C’est pas de chance pour Camélia Jordana, pour la prendre comme exemple symbolique, mais avoir incarné la Marianne républicaine en couverture d’un magazine, avoir fait des films islamophobes, avoir même collaboré avec Caroline Fourest et fait la promotion d’un long-métrage faisant l’éloge de la guerre menée contre les “islamistes” et notamment les hommes combattants en Syrie, euh… vous avez peut-être mieux effectivement pour relayer votre discours.

Et si on vous exclue des manifestations politiques parce que vous crisperiez les alliés blancs, et bien je n’ai qu’une chose à dire: CQFD.

I&I : Espérons qu’on t’entende. La naïveté politique de certains est parfois alarmante et peut-être pas si innocente…

Tu sembles très attaché à cette retenue mais des Edouard Louis ou Geoffroy de Lagasnerie semblent eux moins “timides” pour indiquer à certains collectifs antiracistes la voie à suivre…

Le privilège bourgeois blanc encore ?

M. F-R : Ahahaha. Lors d’une rencontre avec Cécile Duflot en 2017, De Lagasnerie, un bourgeois blanc effectivement, se voit poser une question concernant le Parti des Indigènes de la République, et il répond en gros que voilà des militants avec lesquels il ne ferait jamais d’alliances, les considérant comme régressifs, et ayant mal compris le concept d’intersectionnalité de Kimberlé Crenshaw – très cher aux blancs le concept d’intersectionnalité, car il leur permet de se retrouver dans une lutte où on leur demande d’habitude d’être en retrait, et de se tenir aux côtés d’alliés non-blancs moins radicaux que d’autres – ou mal lu Fanon! Tout était dit.

Il a depuis trouvé ses alliés. Sans doute les considère-t-il donc à son goût. Mon dieu, jamais je ne me permettrais de dire ça aux personnes qui m’acceptent pour travailler avec eux. (Culte: https://www.facebook.com/watch/live/?v=1335582829882479&ref=watch_permalink à 1:31:50).

Mais il en va de même pour Ruffin ou Lordon, pour d’autres exemples.

Déjà en 2016 lors des manifestations contre la Loi Travail, ils se demandaient où se trouvaient les Indigènes qui auraient pu venir grossir les rangs des manifestants, mais… jamais leurs discours ne faisait une place aux revendications de ces Indigènes, des classes populaires non-blanches habitant en banlieues, en “quartiers sensibles”, revendications concernant le racisme, l’islamophobie, les contrôles au faciès, les violences policières, etc.

Leur grille de lecture de la société est tellement enfermée dans l’interprétation en termes de classes, comme je l’ai expliqué ci-dessus, qu’ils ne voient pas du tout les enjeux en termes de races (sociales).

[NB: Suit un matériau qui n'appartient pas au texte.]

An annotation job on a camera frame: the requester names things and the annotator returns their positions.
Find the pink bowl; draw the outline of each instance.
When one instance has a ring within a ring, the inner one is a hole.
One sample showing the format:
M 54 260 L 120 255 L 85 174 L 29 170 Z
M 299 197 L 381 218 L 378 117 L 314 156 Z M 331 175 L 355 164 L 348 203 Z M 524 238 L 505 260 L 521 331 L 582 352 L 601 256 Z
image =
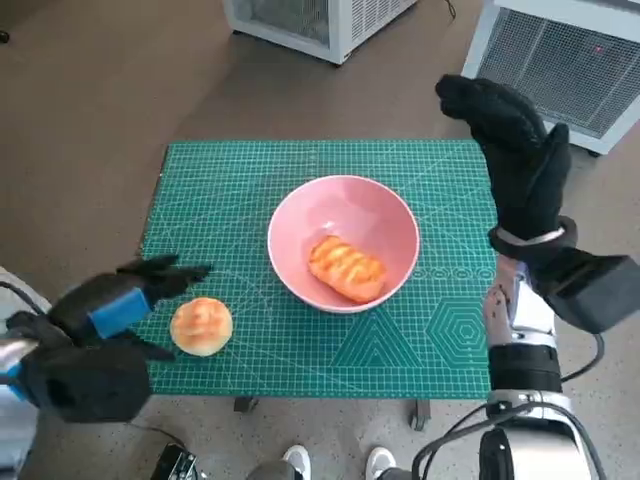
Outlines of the pink bowl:
M 357 304 L 308 270 L 311 249 L 338 235 L 387 267 L 380 298 Z M 363 177 L 318 178 L 291 192 L 271 218 L 267 238 L 271 265 L 301 300 L 327 312 L 355 313 L 381 304 L 406 282 L 418 259 L 420 232 L 411 210 L 395 192 Z

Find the table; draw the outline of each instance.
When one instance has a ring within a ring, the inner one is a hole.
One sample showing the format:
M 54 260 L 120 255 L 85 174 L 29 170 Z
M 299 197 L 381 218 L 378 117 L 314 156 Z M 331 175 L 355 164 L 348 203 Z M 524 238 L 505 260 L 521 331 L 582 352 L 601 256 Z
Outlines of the table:
M 395 190 L 422 236 L 416 269 L 381 307 L 358 315 L 316 311 L 269 263 L 266 235 L 287 193 L 324 175 L 354 174 Z M 145 257 L 180 254 L 213 273 L 161 302 L 138 325 L 177 354 L 150 366 L 160 394 L 470 399 L 489 390 L 482 301 L 495 272 L 495 224 L 484 158 L 463 140 L 181 142 L 169 146 L 142 242 Z M 233 313 L 219 354 L 172 344 L 174 310 L 213 296 Z

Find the round bun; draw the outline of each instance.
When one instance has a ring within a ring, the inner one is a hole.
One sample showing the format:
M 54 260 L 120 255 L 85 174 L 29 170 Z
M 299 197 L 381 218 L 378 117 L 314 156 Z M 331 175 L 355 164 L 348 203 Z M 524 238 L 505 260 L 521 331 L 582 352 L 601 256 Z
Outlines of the round bun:
M 169 331 L 180 350 L 207 357 L 219 352 L 231 338 L 231 312 L 220 300 L 196 298 L 176 310 Z

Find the white sneaker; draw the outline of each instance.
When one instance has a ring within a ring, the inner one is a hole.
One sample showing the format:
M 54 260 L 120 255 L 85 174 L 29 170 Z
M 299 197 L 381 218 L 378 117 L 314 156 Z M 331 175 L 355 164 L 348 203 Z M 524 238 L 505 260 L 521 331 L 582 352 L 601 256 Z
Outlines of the white sneaker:
M 396 466 L 396 459 L 393 454 L 386 448 L 374 448 L 367 460 L 367 470 L 365 472 L 366 480 L 376 480 L 389 468 Z
M 291 464 L 304 480 L 311 480 L 311 457 L 306 448 L 294 445 L 285 452 L 282 459 Z

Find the vent grille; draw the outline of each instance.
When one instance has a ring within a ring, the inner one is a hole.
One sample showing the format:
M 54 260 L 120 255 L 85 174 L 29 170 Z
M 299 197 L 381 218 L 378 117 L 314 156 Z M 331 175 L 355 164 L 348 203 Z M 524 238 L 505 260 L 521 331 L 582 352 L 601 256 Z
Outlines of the vent grille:
M 329 0 L 235 0 L 236 17 L 329 47 Z
M 478 77 L 514 87 L 551 122 L 602 138 L 640 95 L 640 44 L 503 8 Z
M 388 23 L 408 3 L 411 0 L 352 0 L 352 40 L 364 40 Z

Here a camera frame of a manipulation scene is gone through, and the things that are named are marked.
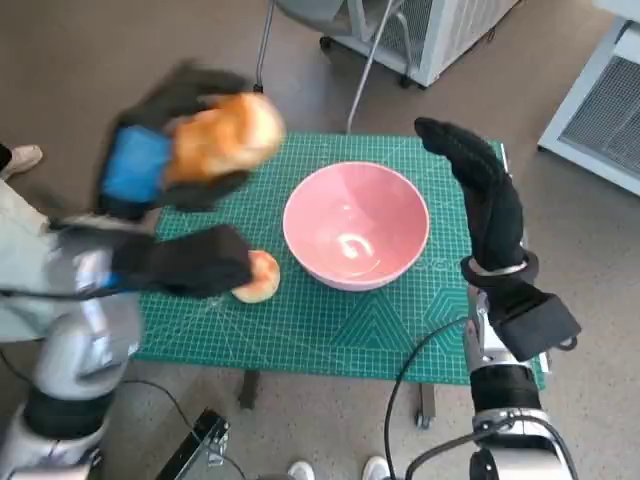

Regard de privilégié de classe sans doute, de privilégié de race certainement.

D’où le fait que Ruffin ait eu tant de mal à défendre inconditionnellement la lutte d’Assa Traoré.

Il n’est pas directement concerné ou offensé par la situation de la famille, et du coup, il rechigne.

Idem pour la manifestation contre l’islamophobie. Il avait foot ce jour-là, c’est ça ? 

I&I : Tu connais notre positionnement islamien et dans les thèses indigénistes nous avons souvent l’impression de ne voir que l’argumentaire des identitaires occidentalistes dans une sorte de miroir inversé…

Dénoncer une domination sans proposer une alternative positive claire nous paraît également limité, voire une impasse.

La race n’est pas un projet… sauf chez certains, et encore. Mais là n’est pas le sujet encore une fois.

Et en tant que Muslim nous ne pouvons qu’espérer que tu adhères pleinement à un monde sans avoir de devoir de réserve (blanc)… en adhérant à l’Islam inshaAllah ! 

M. F-R : Pour être au clair sur cette question, il faudrait interroger les Indigènes de la République directement.

Ceci dit, je ne crois pas que leur projet soit la race en tant que telle, mais plutôt une abolition des races en venant à bout du monde qui les construit. 

Et pour en venir à bout, votre vision  »islamienne”, que je considère comme décoloniale par essence, est évidemment une des voies à suivre.

“Votre” monde pour ma part, je m’y sens toujours pleinement accueilli.

“Adhérer” ne devrait pas me poser de problème, inshaAllah!